In particular, Wendy’s recently announced (and highly controversial) plans to introduce dynamic pricing strategies suggest that the company is trying to stay ahead of consumers’ price-saving tactics with its own profit-protecting tactics. Beginning in 2025, some store locations will adjust the prices of menu items, on the basis of activity levels within that store. Aided by the rollout of digital menu boards, the move aims to improve both customer and staff experiences.

The reaction to the announcement was immediate—and overwhelmingly negative. Customers took to social media, calling for boycotts of participating locations. Comparisons were drawn to other industries that have already adopted dynamic pricing, especially ride-sharing platforms like Uber or Lyft. Many decried the use of surge pricing and claimed that the move represented an example of price gouging.

In response to the public backlash, Wendy’s released a second statement, clarifying its new pricing strategy. The company assured customers that participating restaurants would not increase their prices during especially busy times (i.e., pricing higher in response to surges in demand) but rather would provide different menu variations and discounts to consumers during slower periods (i.e., pricing lower to attract price-conscious buyers). But even with this clarification, many observers accused Wendy’s of just trying to gain control of the narrative by introducing a seemingly more palatable description of the flexible pricing model.

This move is in line with Wendy’s expressed interest in expanding technology-enhanced customer experiences, in ways that can provide its clientele with a higher degree of perceived personalization.
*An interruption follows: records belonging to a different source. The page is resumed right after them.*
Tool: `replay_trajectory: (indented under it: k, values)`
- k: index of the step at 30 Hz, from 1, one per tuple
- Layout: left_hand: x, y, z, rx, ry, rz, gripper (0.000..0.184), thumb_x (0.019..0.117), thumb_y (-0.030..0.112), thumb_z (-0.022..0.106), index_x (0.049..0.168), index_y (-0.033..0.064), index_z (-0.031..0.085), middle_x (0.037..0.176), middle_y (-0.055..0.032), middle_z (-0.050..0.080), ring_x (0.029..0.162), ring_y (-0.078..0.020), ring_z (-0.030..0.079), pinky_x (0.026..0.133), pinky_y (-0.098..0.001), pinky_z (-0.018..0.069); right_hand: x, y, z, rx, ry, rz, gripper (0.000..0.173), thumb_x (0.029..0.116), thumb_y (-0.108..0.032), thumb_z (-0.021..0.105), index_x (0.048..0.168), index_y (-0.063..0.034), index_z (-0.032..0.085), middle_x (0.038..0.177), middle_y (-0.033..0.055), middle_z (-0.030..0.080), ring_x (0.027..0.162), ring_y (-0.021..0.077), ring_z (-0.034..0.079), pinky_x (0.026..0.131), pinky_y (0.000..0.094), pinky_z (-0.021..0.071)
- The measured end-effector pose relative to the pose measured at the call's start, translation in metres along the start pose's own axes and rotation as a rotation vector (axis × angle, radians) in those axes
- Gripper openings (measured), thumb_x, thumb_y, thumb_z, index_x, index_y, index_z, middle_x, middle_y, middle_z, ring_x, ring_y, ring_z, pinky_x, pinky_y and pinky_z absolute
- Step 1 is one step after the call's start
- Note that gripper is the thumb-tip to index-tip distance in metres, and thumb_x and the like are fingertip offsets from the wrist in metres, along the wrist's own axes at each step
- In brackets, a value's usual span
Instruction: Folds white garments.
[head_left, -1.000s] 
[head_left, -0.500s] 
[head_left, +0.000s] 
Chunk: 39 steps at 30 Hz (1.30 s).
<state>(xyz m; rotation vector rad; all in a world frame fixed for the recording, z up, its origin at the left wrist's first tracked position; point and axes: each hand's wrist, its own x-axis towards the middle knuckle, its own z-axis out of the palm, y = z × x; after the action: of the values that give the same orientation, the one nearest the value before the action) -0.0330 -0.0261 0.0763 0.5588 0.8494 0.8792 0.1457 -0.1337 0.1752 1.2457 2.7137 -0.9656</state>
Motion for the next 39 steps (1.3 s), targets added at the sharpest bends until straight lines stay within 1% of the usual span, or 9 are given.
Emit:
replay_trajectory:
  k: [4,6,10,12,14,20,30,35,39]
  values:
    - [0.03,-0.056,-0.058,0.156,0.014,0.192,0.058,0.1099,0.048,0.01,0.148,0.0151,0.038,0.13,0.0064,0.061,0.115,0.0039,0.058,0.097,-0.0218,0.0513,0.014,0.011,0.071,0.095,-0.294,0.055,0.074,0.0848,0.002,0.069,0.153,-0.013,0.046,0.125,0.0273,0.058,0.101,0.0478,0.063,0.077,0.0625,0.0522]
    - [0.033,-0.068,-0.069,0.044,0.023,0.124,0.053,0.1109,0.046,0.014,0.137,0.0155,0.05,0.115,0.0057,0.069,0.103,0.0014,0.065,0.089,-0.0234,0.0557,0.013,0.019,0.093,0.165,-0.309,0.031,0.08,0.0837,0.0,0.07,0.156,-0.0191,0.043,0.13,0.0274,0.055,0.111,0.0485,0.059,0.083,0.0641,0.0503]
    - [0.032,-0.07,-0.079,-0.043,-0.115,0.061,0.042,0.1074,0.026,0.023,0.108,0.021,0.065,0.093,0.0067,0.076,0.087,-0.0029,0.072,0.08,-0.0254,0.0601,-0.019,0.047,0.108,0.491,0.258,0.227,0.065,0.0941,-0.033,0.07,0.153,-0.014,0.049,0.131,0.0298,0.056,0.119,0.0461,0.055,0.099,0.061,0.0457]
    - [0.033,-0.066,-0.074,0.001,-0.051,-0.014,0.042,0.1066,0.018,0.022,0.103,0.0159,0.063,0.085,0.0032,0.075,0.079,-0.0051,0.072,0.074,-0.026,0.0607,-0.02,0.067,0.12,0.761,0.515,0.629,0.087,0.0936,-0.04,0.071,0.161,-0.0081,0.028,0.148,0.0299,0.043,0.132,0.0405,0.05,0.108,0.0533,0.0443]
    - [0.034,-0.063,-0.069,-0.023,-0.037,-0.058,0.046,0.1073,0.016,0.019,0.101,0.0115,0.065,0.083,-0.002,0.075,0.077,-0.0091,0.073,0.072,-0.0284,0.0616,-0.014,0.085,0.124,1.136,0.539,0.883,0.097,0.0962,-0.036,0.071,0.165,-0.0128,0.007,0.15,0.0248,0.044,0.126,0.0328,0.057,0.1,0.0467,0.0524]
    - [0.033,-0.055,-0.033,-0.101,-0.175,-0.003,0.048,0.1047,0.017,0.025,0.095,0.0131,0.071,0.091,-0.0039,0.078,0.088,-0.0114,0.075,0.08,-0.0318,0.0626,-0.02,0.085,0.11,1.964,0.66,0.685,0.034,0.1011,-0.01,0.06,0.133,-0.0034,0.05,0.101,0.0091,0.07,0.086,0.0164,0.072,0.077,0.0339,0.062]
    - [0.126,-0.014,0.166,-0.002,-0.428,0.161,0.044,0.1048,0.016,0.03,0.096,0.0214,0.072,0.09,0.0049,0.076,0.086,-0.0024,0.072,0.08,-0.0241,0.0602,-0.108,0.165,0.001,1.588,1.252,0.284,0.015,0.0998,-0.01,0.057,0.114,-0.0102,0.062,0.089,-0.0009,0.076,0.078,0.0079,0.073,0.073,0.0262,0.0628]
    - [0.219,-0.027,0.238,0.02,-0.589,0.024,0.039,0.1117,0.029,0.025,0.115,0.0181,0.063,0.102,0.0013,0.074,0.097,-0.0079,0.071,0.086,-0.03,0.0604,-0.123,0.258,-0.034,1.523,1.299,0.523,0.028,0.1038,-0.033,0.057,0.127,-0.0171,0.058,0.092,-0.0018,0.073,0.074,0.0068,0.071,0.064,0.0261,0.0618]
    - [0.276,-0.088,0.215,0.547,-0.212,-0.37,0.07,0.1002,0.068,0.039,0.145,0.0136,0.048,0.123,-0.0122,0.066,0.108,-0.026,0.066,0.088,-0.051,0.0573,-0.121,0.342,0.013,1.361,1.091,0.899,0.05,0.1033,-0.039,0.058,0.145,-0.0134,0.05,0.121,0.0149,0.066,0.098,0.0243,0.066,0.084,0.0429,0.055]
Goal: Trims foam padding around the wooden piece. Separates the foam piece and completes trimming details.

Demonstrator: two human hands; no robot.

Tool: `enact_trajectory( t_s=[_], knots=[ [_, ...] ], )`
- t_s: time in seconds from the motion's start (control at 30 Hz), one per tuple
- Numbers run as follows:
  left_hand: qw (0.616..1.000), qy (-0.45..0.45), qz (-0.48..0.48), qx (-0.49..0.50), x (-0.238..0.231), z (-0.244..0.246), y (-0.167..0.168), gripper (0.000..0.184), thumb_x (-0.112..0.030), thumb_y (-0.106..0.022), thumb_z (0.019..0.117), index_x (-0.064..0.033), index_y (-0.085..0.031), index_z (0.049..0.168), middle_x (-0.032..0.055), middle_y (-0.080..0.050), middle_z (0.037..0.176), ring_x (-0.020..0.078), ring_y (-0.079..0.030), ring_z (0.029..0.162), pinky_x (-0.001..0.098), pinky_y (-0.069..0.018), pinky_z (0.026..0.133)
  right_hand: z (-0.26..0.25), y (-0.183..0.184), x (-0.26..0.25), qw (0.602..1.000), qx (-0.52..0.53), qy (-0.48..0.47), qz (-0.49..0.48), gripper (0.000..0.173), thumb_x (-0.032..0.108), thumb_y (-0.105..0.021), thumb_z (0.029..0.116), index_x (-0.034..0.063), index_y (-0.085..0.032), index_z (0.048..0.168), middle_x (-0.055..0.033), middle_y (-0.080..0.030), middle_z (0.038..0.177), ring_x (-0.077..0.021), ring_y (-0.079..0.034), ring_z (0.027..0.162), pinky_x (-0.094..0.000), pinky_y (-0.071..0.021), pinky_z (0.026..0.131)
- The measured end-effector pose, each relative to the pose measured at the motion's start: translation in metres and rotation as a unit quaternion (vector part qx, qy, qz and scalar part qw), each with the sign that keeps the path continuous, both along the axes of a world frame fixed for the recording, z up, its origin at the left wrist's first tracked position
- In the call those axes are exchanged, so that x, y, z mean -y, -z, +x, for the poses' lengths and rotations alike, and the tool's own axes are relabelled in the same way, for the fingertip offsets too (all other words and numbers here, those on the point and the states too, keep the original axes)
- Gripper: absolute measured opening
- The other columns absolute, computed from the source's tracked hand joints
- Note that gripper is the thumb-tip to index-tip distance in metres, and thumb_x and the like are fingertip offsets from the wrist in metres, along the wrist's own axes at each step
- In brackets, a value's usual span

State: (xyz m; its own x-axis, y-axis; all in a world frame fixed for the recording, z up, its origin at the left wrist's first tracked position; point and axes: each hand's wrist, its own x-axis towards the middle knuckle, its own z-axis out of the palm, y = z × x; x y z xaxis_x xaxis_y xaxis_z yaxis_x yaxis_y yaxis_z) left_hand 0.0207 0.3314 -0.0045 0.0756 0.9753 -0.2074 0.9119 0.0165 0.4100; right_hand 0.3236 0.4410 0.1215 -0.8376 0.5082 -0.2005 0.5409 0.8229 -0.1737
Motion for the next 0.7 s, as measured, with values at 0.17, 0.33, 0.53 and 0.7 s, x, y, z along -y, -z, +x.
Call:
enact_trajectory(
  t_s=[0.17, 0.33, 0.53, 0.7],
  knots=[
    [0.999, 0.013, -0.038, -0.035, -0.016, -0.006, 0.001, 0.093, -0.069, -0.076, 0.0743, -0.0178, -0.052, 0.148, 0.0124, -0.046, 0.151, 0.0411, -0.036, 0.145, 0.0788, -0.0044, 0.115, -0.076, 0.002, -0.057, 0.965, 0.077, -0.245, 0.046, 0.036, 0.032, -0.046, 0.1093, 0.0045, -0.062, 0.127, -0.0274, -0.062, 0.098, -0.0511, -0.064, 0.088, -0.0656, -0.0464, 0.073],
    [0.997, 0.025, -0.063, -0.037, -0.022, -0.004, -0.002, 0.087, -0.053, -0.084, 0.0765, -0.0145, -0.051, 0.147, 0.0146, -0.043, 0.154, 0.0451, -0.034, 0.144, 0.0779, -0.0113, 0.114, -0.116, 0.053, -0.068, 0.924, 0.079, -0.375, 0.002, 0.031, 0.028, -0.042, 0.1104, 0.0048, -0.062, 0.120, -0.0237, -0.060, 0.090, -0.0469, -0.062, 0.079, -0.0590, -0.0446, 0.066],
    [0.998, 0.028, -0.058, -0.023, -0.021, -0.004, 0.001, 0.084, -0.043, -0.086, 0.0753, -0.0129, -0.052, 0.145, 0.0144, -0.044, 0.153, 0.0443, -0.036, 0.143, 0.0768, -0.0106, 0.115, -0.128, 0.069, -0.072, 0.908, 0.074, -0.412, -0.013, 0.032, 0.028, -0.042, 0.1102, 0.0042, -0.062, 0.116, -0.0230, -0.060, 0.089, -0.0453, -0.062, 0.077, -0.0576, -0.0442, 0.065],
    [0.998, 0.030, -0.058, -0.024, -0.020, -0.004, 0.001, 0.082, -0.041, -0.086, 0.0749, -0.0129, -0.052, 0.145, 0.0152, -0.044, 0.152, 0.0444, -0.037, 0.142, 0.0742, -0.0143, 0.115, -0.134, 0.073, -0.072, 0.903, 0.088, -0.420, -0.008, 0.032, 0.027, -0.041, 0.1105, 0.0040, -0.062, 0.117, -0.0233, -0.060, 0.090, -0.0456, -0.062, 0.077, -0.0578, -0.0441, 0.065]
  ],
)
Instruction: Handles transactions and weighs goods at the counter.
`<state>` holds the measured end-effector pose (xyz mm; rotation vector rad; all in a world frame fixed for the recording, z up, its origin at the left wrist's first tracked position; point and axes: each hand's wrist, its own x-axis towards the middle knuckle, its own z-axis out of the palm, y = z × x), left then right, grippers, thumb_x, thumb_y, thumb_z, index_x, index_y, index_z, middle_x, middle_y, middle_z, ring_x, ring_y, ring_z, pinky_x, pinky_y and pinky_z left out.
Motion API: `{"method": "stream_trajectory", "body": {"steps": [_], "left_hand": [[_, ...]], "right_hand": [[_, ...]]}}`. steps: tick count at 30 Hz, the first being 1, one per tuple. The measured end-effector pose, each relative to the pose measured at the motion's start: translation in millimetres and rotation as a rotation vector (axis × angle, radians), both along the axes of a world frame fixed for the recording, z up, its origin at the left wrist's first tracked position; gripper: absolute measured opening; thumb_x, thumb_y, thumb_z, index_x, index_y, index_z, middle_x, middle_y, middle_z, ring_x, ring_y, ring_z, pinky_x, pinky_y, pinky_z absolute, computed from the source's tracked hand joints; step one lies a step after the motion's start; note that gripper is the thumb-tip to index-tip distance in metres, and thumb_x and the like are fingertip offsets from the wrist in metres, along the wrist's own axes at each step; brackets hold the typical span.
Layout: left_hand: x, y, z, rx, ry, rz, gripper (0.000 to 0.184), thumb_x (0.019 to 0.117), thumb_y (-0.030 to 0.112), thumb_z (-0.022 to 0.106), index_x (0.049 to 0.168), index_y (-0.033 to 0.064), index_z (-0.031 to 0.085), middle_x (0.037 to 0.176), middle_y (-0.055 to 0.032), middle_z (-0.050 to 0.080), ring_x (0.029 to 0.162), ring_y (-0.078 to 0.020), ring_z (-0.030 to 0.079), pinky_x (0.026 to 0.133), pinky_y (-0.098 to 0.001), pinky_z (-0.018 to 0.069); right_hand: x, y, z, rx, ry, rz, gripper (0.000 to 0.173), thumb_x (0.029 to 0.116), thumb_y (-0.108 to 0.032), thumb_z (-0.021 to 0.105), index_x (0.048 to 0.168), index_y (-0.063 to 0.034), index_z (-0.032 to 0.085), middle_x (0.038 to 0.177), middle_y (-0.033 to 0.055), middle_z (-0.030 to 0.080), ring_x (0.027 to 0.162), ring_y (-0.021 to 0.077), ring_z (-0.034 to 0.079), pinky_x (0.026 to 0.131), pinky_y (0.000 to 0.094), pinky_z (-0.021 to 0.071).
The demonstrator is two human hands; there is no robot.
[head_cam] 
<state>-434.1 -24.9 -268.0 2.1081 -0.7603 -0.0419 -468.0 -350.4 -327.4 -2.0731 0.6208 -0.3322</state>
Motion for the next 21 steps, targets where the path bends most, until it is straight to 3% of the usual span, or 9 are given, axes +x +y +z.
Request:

The fast-food company has reportedly invested around $30 million into developing technology to support its dynamic pricing rollout, indicating a long-term goal of integrating various technology-enabled and pricing strategies, even despite initial public resistance.

The initial rollout and ensuing backlash also highlights the public’s sensitivity to pricing changes and innovations, especially when a strategy has never been employed in that sector before. Wendy’s is one of the first to introduce fluctuating prices in the food industry. Even if some customers seem more willing to embrace such dynamic pricing models, long-term acceptance remains to be seen.

Their popularity, effectiveness, and growth in other sectors offers a powerful incentive for the initiative though. Dynamic pricing has long been the standard pricing model for the travel industry, especially among airlines and hotels. In those sectors too, initial consumer reactions to the shifting prices were mixed, but many travelers have come to accept the model, to the extent that it now is established as a norm. Moreover, as dynamic pricing becomes more popular across a variety of industries, it might become more accepted as a whole. 

Discussion Questions

  1. Why would Wendy’s attempt to employ dynamic pricing, rather than raise its prices in a more traditional way?
  2. If Wendy’s continues to use dynamic pricing long-term, will it be good or bad for their business, overall?

Sources: Bruce Crumley, “Dynamic Pricing Keeps Spreading Despite Protest From Wendy’s Customers,” Inc., March 11, 2024; Joseph De Avila, “Wendy’s Makes It Clear After Backlash: No Surge Pricing,” The Wall Street Journal, February 28, 2024; Lola Fadulu, “‘Dynamic Pricing’ for Burgers and Shakes? Wendy’s Will Give It a Whirl,” The New York Times, February 27, 2024.